▶ PROBLEM STATEMENT
Make an exact copy of the records below, leaving every image out.

─── GIVEN INFORMATION

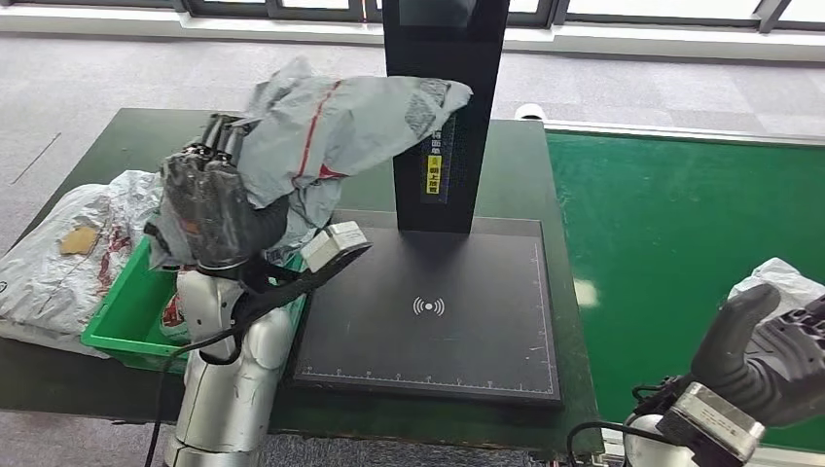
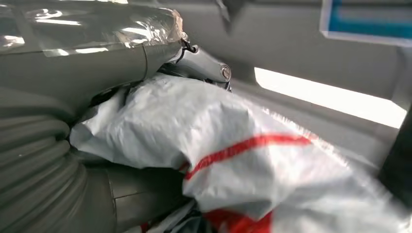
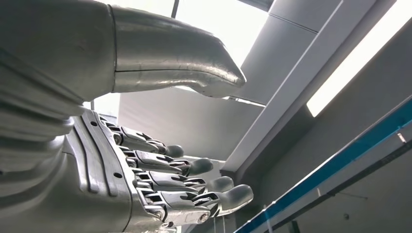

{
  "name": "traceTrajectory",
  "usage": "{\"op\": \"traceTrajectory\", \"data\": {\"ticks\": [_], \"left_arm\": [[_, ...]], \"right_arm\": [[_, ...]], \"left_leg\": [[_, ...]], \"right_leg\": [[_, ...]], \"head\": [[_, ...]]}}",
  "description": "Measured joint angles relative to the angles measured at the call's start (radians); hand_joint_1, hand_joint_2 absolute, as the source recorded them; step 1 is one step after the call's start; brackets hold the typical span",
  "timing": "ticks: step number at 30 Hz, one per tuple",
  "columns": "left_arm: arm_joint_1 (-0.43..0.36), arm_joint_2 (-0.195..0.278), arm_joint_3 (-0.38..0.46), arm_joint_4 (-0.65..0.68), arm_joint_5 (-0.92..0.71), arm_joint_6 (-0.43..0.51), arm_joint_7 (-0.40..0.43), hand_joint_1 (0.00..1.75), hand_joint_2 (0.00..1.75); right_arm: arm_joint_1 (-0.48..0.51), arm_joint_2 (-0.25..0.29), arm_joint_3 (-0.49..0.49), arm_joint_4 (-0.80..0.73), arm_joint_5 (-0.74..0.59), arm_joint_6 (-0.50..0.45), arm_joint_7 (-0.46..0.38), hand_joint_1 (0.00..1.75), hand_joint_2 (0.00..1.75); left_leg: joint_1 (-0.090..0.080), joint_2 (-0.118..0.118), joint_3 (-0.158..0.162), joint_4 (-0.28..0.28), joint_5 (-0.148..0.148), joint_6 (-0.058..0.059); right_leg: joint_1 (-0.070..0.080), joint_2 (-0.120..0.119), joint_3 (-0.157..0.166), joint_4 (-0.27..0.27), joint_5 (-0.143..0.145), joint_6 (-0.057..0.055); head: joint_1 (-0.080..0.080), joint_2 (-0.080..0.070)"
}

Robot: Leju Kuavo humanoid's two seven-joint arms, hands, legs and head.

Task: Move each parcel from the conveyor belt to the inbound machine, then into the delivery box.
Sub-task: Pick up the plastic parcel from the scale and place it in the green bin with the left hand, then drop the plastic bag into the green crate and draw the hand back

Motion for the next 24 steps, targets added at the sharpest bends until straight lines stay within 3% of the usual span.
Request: {"op": "traceTrajectory", "data": {"ticks": [5,12,24], "left_arm": [[0.002,0.003,0.125,-0.054,0.044,-0.001,-0.018,1.75,1.75],[-0.016,0.012,0.279,0.047,0.040,-0.006,0.014,1.75,1.75],[-0.028,0.023,0.336,0.117,0.025,-0.005,0.027,1.75,1.75]], "right_arm": [[0.003,0.000,0.000,-0.006,-0.002,0.000,0.000,0.00,1.75],[0.006,0.000,0.000,-0.014,0.001,0.000,0.000,0.00,1.75],[0.015,0.000,0.000,-0.018,0.001,0.000,0.000,0.00,1.75]], "left_leg": [[0.000,0.000,0.000,0.000,0.000,0.000],[-0.001,-0.001,0.000,0.000,0.000,0.000],[-0.001,-0.002,-0.001,0.000,0.000,0.000]], "right_leg": [[0.000,0.000,0.000,0.000,0.000,0.000],[-0.001,0.000,0.000,0.000,0.000,0.000],[-0.001,-0.001,0.000,0.000,0.000,0.000]], "head": [[0.000,0.000],[0.000,0.000],[0.000,0.000]]}}
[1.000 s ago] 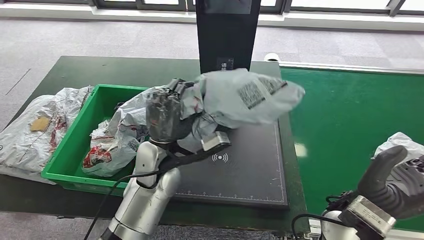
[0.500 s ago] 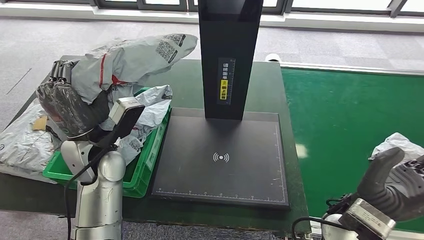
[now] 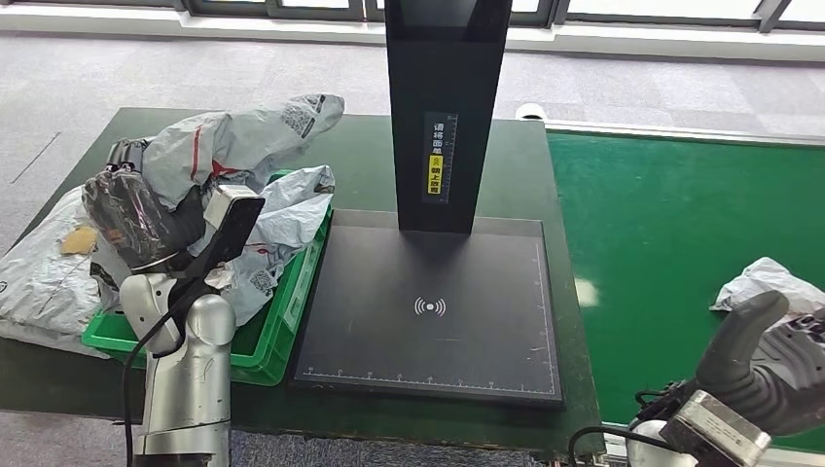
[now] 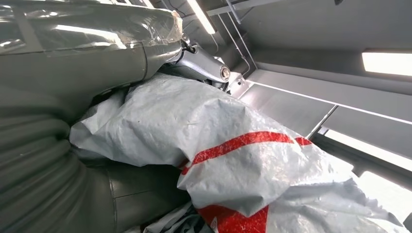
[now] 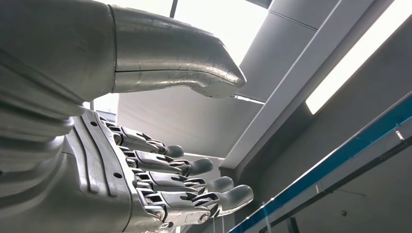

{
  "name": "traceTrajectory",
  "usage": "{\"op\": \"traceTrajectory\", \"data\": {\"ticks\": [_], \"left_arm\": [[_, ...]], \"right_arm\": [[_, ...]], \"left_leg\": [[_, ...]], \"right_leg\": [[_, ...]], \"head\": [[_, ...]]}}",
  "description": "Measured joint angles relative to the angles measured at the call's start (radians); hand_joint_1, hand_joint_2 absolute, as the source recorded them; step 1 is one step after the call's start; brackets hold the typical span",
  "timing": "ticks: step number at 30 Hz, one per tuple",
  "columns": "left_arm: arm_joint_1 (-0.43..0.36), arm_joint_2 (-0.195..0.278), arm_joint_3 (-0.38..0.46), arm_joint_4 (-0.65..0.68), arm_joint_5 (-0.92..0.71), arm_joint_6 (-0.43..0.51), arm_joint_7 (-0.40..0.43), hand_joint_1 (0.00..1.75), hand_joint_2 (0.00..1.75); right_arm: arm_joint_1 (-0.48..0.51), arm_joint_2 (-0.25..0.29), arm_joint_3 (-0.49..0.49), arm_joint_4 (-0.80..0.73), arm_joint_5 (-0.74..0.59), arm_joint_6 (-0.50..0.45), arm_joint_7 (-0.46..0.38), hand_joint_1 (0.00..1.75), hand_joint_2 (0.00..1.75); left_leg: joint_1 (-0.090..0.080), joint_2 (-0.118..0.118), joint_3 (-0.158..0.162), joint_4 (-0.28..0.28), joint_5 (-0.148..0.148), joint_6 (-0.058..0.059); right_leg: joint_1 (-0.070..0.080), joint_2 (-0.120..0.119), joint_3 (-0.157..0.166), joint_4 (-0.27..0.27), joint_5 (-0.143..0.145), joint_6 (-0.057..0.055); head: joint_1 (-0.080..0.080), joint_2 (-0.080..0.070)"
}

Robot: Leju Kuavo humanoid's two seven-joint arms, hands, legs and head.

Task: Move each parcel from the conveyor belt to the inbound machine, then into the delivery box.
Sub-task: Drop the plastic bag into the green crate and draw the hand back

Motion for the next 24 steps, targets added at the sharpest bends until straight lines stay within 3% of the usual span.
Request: {"op": "traceTrajectory", "data": {"ticks": [3,12,17,24], "left_arm": [[-0.052,0.012,0.024,0.112,-0.067,0.000,0.080,1.75,1.75],[-0.217,0.113,0.095,0.705,-0.191,-0.076,0.308,1.75,1.75],[-0.250,0.132,0.101,0.881,-0.203,-0.148,0.338,1.75,1.75],[-0.288,0.144,0.101,0.982,-0.205,-0.251,0.322,1.75,1.75]], "right_arm": [[0.002,0.000,0.000,-0.001,0.000,0.000,0.000,0.00,1.75],[0.020,0.001,0.000,-0.003,0.002,0.000,0.000,0.00,1.75],[0.020,0.001,0.000,-0.004,0.003,0.000,0.000,0.00,1.75],[0.020,0.001,0.000,-0.003,0.003,0.000,0.000,0.00,1.75]], "left_leg": [[0.000,-0.002,0.000,0.000,0.000,0.000],[0.000,-0.003,0.000,0.000,0.003,-0.002],[0.000,-0.006,0.000,0.000,0.003,-0.002],[0.000,-0.006,0.000,0.000,0.002,-0.001]], "right_leg": [[0.000,-0.003,0.001,0.000,0.000,0.000],[0.000,-0.005,0.001,0.000,0.001,-0.001],[0.000,-0.005,0.002,0.000,0.001,-0.001],[0.000,-0.007,0.003,0.000,0.000,0.000]], "head": [[0.000,0.000],[0.000,0.000],[0.000,0.000],[0.000,0.000]]}}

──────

▶ REPLY
{
  "name": "traceTrajectory",
  "usage": "{\"op\": \"traceTrajectory\", \"data\": {\"ticks\": [_], \"left_arm\": [[_, ...]], \"right_arm\": [[_, ...]], \"left_leg\": [[_, ...]], \"right_leg\": [[_, ...]], \"head\": [[_, ...]]}}",
  "description": "Measured joint angles relative to the angles measured at the call's start (radians); hand_joint_1, hand_joint_2 absolute, as the source recorded them; step 1 is one step after the call's start; brackets hold the typical span",
  "timing": "ticks: step number at 30 Hz, one per tuple",
  "columns": "left_arm: arm_joint_1 (-0.43..0.36), arm_joint_2 (-0.195..0.278), arm_joint_3 (-0.38..0.46), arm_joint_4 (-0.65..0.68), arm_joint_5 (-0.92..0.71), arm_joint_6 (-0.43..0.51), arm_joint_7 (-0.40..0.43), hand_joint_1 (0.00..1.75), hand_joint_2 (0.00..1.75); right_arm: arm_joint_1 (-0.48..0.51), arm_joint_2 (-0.25..0.29), arm_joint_3 (-0.49..0.49), arm_joint_4 (-0.80..0.73), arm_joint_5 (-0.74..0.59), arm_joint_6 (-0.50..0.45), arm_joint_7 (-0.46..0.38), hand_joint_1 (0.00..1.75), hand_joint_2 (0.00..1.75); left_leg: joint_1 (-0.090..0.080), joint_2 (-0.118..0.118), joint_3 (-0.158..0.162), joint_4 (-0.28..0.28), joint_5 (-0.148..0.148), joint_6 (-0.058..0.059); right_leg: joint_1 (-0.070..0.080), joint_2 (-0.120..0.119), joint_3 (-0.157..0.166), joint_4 (-0.27..0.27), joint_5 (-0.143..0.145), joint_6 (-0.057..0.055); head: joint_1 (-0.080..0.080), joint_2 (-0.080..0.070)"
}

Robot: Leju Kuavo humanoid's two seven-joint arms, hands, legs and head.

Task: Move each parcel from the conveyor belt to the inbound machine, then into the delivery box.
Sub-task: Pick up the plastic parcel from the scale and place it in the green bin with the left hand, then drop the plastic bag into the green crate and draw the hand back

Motion for the next 24 steps, targets added at the sharpest bends until straight lines stay within 3% of the usual span.
Request: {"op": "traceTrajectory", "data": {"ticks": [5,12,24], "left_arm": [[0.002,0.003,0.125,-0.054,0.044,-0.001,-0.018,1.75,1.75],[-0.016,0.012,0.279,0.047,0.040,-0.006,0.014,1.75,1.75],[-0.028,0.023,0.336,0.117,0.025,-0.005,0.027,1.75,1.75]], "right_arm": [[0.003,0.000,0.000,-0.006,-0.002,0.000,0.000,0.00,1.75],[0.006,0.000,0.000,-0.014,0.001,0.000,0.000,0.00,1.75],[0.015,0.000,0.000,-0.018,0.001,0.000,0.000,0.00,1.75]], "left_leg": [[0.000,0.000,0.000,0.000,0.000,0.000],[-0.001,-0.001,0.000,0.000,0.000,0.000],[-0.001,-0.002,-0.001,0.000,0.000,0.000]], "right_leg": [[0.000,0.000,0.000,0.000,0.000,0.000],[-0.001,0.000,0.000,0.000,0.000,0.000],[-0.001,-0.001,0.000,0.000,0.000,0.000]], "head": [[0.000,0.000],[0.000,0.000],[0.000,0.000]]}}
[1.000 s ago] 
[0.500 s ago] 
[now] 
[now] 
[now] 

{
  "name": "traceTrajectory",
  "usage": "{\"op\": \"traceTrajectory\", \"data\": {\"ticks\": [_], \"left_arm\": [[_, ...]], \"right_arm\": [[_, ...]], \"left_leg\": [[_, ...]], \"right_leg\": [[_, ...]], \"head\": [[_, ...]]}}",
  "description": "Measured joint angles relative to the angles measured at the call's start (radians); hand_joint_1, hand_joint_2 absolute, as the source recorded them; step 1 is one step after the call's start; brackets hold the typical span",
  "timing": "ticks: step number at 30 Hz, one per tuple",
  "columns": "left_arm: arm_joint_1 (-0.43..0.36), arm_joint_2 (-0.195..0.278), arm_joint_3 (-0.38..0.46), arm_joint_4 (-0.65..0.68), arm_joint_5 (-0.92..0.71), arm_joint_6 (-0.43..0.51), arm_joint_7 (-0.40..0.43), hand_joint_1 (0.00..1.75), hand_joint_2 (0.00..1.75); right_arm: arm_joint_1 (-0.48..0.51), arm_joint_2 (-0.25..0.29), arm_joint_3 (-0.49..0.49), arm_joint_4 (-0.80..0.73), arm_joint_5 (-0.74..0.59), arm_joint_6 (-0.50..0.45), arm_joint_7 (-0.46..0.38), hand_joint_1 (0.00..1.75), hand_joint_2 (0.00..1.75); left_leg: joint_1 (-0.090..0.080), joint_2 (-0.118..0.118), joint_3 (-0.158..0.162), joint_4 (-0.28..0.28), joint_5 (-0.148..0.148), joint_6 (-0.058..0.059); right_leg: joint_1 (-0.070..0.080), joint_2 (-0.120..0.119), joint_3 (-0.157..0.166), joint_4 (-0.27..0.27), joint_5 (-0.143..0.145), joint_6 (-0.057..0.055); head: joint_1 (-0.080..0.080), joint_2 (-0.080..0.070)"
}

Robot: Leju Kuavo humanoid's two seven-joint arms, hands, legs and head.

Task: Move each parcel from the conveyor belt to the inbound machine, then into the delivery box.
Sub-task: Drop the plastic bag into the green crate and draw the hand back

Motion for the next 24 steps, targets added at the sharpest bends until straight lines stay within 3% of the usual span.
Request: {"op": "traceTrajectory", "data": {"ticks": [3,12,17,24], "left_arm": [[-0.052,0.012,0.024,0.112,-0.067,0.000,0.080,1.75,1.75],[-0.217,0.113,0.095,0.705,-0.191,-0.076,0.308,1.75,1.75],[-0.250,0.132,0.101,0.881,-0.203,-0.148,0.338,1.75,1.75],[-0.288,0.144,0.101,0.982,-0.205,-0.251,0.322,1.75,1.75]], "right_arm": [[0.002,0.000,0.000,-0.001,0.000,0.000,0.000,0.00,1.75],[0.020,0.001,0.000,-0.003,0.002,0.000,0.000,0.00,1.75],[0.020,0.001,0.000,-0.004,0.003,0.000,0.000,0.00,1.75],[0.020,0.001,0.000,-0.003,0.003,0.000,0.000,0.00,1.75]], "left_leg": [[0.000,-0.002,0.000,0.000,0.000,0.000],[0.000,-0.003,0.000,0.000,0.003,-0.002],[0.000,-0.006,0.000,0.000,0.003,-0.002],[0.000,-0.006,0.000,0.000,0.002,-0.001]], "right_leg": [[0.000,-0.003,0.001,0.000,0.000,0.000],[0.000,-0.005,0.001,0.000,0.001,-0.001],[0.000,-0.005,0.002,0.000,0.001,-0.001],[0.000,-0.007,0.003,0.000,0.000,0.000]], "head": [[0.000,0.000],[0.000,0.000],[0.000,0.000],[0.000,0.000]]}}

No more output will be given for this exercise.